» WORK ITEM: If a line in the entries below includes "willing", pick it out and copy it.

Data items
────

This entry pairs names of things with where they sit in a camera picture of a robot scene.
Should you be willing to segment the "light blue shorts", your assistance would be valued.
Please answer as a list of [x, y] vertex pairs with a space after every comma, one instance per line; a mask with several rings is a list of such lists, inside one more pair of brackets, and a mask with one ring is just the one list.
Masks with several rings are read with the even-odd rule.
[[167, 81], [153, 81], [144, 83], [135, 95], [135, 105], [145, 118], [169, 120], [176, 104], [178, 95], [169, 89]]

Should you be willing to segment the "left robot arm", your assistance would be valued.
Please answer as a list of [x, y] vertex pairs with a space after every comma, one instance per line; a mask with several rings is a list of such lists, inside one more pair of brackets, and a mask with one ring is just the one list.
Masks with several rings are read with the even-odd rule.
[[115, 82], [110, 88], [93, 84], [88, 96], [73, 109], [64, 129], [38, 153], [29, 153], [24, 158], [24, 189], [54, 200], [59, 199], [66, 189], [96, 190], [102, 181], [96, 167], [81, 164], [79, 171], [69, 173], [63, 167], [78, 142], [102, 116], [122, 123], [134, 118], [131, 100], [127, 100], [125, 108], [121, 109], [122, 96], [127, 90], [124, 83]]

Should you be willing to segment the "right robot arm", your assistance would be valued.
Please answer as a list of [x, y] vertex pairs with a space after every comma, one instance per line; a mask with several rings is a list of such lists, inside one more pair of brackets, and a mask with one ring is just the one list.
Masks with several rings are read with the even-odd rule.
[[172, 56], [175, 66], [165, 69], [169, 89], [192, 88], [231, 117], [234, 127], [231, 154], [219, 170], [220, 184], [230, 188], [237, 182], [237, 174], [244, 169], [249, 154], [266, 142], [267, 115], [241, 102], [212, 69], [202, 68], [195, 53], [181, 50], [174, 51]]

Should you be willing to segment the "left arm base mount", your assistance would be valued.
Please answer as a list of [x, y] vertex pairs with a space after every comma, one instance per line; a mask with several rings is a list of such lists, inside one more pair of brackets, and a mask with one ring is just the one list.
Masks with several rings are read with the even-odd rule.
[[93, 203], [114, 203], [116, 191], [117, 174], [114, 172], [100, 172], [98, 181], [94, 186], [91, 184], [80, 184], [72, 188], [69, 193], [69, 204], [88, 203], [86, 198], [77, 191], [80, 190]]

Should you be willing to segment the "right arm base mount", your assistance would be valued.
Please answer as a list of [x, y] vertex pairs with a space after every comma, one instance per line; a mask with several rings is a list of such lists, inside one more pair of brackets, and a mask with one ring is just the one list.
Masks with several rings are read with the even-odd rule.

────

» SOLUTION FOR THIS PROBLEM:
Should you be willing to segment the "light blue shorts", your assistance would be valued.
Should you be willing to segment the "left robot arm", your assistance would be valued.
Should you be willing to segment the "right robot arm", your assistance would be valued.
Should you be willing to segment the "left arm base mount", your assistance would be valued.
Should you be willing to segment the "right arm base mount", your assistance would be valued.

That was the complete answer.